「普通」は普通ではない
- カテゴリ:日記
- 2012/04/08 22:00:21
「あたりまえ」を疑う社会学
好井裕明
光文社新書
本書は社会学での調査において質的に調べるために
基本であり大切だと著者が考えた事を述べたもの。
「質的に」というのは、数字だけでは説明できない現実
を調べるために生きた答えを得ること。
「住みやすいですか」という質問に対して、5段階評価で
Aさんは4点とし、Bさんは2点とした場合、2人のデータ
を単純に比較することはできない。
なぜなら「住みやすさ」の基準がAさんとBさんで同じか
どうか分からないから。
このようなケースの場合、インタビューなどの人との対話
が必要になるのだが、その際、著者が大切にしている
ことを述べている。
社会学そのものに興味を持っていたわけではないが、
「あたりまえを疑う」
「”普通であること”に居直らない」
といった点が気になったので、この本を手に取った。
「普通」という言葉は、ついつい使ってしまうものではあるが、
よくよく考えてみると、この「普通」には特に定義があるわけでない。
厳密に言うなら「その他いろいろ」でしかない。
少人数の集団が、世間一般からは「A」というカテゴリーで
呼ばれていた、とすると「普通」というのは「A以外」の人々、
という事でしかない。
「A」は明確に定義されるが、「A以外」は「A」と線引きをして
いるだけで、特に定義されているわけではない。
しかも「A」というカテゴリーが適切かどうか、という問題もあったりする。
カテゴリー分けは便利で、強力だが一歩間違えると
「先入観」
「決め付け」
となってしまう。
なんでもかんでも疑うと疲れてしまうが、自分にとって大切
な事に関しては、基本的なところから疑ってかかった方が
いいかもしれない。
「すべて”努力”と”根性”論」
に還元する前に
「何が原因か」
を考えてくれる先生が多いことを祈ります。
運動は出来るのがあたりまえ、出来ないのは努力と根性が足りないせい、といっていつも落ちこぼれのレッテルを貼ってくる(怒)

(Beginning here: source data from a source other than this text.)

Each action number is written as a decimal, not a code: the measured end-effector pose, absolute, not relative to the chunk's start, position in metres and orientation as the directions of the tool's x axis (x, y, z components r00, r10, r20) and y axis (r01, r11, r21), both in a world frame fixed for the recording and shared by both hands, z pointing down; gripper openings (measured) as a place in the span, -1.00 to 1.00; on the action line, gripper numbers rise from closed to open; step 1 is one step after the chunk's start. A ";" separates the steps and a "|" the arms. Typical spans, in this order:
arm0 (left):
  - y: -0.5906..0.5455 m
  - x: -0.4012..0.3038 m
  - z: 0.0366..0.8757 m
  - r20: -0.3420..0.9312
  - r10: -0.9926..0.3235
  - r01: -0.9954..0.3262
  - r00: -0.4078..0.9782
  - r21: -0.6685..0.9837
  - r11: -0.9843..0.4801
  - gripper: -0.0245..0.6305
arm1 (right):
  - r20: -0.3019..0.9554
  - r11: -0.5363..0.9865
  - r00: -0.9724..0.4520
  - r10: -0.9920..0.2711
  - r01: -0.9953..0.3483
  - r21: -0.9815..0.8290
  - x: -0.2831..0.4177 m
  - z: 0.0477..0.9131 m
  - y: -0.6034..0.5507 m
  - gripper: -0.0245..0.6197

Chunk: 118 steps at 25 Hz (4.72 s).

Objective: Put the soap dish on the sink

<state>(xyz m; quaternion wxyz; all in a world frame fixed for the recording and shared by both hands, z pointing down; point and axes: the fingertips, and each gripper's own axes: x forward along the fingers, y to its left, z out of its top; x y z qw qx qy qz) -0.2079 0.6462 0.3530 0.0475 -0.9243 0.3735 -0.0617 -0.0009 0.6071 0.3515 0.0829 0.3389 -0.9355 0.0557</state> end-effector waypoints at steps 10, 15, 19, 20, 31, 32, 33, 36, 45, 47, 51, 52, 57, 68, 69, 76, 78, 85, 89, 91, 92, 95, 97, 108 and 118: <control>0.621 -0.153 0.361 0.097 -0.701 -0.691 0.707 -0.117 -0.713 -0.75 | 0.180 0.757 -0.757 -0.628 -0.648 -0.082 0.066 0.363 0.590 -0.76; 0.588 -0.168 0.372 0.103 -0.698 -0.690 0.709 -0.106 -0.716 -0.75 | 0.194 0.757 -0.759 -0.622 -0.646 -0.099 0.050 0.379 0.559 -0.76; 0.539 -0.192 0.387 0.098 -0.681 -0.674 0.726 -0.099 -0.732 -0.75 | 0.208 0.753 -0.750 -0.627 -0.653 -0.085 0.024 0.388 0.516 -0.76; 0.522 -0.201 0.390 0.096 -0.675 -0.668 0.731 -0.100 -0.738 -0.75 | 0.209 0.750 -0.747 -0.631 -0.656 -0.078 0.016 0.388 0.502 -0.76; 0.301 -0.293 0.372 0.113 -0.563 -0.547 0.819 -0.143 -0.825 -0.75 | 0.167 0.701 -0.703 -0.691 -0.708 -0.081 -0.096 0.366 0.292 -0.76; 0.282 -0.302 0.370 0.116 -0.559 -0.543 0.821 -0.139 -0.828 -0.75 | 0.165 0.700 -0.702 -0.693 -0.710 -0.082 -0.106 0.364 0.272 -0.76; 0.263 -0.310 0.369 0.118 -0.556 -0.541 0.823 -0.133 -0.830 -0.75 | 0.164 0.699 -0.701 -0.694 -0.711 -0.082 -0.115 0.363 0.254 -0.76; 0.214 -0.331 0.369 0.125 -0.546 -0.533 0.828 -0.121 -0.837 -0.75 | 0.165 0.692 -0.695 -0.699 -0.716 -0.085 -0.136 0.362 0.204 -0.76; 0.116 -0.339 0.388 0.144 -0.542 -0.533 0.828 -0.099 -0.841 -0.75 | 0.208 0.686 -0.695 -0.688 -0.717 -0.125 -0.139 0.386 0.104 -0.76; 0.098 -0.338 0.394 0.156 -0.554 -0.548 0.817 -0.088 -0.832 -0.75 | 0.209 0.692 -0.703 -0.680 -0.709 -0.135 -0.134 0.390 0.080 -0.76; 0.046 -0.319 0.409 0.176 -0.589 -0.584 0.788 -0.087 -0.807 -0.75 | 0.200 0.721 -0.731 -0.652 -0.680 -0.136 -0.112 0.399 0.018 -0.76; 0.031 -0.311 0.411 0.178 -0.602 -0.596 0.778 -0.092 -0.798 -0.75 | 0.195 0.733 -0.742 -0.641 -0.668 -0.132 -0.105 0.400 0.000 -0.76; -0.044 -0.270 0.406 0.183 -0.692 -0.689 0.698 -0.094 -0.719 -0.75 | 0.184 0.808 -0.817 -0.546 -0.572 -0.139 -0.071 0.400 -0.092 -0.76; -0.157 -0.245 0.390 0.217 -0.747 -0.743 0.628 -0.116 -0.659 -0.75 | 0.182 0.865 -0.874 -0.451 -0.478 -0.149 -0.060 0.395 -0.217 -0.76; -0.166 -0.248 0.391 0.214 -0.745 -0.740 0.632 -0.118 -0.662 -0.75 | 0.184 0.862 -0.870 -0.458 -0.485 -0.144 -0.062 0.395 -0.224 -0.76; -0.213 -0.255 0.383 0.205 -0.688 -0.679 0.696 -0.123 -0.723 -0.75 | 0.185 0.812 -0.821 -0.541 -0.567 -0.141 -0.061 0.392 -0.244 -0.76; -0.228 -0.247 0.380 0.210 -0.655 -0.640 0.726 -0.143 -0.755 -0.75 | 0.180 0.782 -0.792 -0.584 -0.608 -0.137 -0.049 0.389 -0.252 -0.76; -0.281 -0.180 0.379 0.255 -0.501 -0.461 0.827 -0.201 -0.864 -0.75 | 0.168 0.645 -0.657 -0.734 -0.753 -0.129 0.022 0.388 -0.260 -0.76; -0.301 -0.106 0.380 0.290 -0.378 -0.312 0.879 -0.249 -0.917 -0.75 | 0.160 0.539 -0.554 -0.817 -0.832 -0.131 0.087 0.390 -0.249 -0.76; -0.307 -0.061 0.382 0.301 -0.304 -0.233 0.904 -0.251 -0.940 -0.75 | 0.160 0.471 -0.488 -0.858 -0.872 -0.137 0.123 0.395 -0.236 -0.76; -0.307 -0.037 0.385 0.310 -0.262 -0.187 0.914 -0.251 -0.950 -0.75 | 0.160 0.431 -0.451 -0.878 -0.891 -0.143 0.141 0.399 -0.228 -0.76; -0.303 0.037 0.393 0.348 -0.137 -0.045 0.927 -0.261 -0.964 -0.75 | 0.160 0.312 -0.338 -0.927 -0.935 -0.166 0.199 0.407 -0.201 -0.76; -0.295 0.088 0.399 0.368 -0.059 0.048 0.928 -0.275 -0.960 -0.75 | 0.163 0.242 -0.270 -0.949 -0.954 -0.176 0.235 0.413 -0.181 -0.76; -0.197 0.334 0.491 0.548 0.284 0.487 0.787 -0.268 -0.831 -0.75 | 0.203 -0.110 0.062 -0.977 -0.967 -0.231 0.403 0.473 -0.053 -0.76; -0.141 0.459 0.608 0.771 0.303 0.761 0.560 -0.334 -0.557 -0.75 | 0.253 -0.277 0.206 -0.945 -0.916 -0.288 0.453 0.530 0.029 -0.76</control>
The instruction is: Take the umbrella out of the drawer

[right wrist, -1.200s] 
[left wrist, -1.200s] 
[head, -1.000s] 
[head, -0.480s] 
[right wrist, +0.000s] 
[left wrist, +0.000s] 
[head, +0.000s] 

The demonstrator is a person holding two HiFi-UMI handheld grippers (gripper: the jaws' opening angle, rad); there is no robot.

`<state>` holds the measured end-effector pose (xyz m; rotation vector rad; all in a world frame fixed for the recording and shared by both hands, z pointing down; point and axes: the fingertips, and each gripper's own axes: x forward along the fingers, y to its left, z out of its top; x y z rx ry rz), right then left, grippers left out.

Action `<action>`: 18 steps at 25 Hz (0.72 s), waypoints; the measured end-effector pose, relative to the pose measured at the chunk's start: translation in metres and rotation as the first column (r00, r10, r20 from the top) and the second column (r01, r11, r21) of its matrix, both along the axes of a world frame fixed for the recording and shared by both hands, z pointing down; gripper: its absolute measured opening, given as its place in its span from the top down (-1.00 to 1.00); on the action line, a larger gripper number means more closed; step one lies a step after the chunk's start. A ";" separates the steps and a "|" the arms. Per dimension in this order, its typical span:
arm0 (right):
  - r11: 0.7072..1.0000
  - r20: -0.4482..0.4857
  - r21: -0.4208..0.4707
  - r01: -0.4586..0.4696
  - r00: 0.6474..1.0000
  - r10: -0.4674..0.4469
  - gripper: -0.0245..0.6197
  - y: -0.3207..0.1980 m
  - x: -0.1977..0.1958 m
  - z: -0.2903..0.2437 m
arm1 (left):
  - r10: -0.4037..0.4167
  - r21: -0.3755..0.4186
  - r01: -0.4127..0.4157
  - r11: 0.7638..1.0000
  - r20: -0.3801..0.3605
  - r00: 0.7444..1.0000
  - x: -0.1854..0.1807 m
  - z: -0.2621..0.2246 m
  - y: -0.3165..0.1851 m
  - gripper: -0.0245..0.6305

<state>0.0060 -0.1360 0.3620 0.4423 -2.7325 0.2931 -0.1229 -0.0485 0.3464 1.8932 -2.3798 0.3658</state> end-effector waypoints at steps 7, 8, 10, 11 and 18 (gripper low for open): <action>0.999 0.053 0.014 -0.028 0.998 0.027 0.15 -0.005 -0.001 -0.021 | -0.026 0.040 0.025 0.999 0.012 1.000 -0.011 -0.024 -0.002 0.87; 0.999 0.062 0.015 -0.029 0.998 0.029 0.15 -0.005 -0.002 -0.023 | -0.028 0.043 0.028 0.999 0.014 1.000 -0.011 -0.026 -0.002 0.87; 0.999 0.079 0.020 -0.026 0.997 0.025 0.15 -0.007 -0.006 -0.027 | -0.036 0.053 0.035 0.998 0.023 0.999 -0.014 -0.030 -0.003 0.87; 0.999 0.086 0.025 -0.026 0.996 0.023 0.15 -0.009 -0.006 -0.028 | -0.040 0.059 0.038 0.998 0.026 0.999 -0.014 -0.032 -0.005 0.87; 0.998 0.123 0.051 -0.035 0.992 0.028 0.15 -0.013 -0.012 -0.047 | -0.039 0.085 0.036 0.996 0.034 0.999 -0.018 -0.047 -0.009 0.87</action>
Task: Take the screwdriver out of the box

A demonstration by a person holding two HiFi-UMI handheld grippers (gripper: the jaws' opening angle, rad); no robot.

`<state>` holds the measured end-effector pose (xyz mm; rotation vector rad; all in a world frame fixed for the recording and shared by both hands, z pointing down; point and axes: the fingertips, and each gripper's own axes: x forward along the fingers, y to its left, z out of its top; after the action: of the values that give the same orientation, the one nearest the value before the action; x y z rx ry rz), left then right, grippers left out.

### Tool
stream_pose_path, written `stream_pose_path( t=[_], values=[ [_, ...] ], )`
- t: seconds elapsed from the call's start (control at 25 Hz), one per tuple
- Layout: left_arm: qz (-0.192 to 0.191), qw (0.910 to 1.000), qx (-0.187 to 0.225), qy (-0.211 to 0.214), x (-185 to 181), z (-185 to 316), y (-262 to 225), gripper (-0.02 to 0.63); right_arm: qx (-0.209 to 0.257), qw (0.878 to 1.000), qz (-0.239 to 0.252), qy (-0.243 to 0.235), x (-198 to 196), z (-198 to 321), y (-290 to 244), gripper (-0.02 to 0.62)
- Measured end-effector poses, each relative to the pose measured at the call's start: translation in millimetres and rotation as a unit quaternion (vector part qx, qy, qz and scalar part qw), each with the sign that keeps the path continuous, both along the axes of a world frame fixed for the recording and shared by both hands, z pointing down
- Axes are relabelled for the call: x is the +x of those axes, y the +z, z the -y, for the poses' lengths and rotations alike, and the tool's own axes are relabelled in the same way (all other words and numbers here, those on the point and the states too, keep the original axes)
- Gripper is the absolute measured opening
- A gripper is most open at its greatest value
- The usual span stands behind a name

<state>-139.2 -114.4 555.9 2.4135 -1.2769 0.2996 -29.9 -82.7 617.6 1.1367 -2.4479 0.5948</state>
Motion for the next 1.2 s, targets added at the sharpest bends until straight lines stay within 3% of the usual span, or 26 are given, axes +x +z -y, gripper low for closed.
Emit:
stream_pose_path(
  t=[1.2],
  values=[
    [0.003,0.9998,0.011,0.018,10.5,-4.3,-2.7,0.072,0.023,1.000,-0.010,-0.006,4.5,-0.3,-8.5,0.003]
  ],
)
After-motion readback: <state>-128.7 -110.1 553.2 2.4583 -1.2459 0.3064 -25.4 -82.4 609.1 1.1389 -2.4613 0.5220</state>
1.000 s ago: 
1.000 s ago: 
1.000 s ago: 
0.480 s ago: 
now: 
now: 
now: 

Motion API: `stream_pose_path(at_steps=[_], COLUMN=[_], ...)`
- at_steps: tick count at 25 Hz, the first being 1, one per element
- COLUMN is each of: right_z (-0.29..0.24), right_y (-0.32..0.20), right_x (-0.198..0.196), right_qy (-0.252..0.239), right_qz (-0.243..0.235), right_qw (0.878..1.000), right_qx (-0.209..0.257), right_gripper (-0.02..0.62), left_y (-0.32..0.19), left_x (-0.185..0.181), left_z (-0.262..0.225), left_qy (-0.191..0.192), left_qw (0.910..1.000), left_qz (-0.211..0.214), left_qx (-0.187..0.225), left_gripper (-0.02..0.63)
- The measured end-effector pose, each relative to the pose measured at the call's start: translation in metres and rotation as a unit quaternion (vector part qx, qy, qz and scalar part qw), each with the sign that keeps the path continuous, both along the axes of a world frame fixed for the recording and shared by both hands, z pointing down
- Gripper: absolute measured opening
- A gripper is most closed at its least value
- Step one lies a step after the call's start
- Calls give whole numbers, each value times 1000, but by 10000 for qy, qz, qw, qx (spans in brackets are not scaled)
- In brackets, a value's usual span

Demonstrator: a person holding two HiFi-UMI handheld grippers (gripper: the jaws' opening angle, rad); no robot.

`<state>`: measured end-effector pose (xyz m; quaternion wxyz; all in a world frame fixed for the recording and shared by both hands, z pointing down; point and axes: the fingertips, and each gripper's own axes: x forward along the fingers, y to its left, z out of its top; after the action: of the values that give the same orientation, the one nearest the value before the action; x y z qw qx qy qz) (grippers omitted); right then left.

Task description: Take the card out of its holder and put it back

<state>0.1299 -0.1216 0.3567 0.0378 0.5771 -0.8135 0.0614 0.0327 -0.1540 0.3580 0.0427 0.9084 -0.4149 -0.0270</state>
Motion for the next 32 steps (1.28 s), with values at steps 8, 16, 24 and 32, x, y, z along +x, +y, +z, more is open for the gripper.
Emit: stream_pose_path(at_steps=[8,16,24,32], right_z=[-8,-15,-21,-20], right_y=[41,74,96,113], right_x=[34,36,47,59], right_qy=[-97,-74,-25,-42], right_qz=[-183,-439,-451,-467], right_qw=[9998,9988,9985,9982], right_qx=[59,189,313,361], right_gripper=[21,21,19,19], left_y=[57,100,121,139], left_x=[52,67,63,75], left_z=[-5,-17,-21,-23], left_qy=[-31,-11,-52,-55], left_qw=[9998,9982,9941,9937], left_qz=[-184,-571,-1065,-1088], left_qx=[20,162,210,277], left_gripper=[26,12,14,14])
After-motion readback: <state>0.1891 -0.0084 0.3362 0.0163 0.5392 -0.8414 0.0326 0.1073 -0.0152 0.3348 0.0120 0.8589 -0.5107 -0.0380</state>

「A以外」の中にどれほど多様なものがある事か・・・。
2分法は、物事を単純化して分かりやすくしますが、単純化しすぎて、
選択肢を狭めてしまう危険性がありますね。
もっとも知っていて使っている人も少なくなさそうですが・・・
>ルヒードさん
誰でも自分を基準に物事を考えてしまいますね。
特に「エリート」と呼ばれる人達に
「自分ができる事は、他の人も同じようにできる」
「世の中には自分と同程度、もしくは自分以上の能力の人しかいない」
と考える傾向があるような気がします。
最近、行政に関わる所で、そういう考えに染まった人達が出てきたような・・・。
しかし自分は大多数に居ると思ってしまう錯覚。
怖い怖い;;;
A=欧米、A以外=その他の世界。
そして、A>A以外、という図式で論陣を張るのね・・。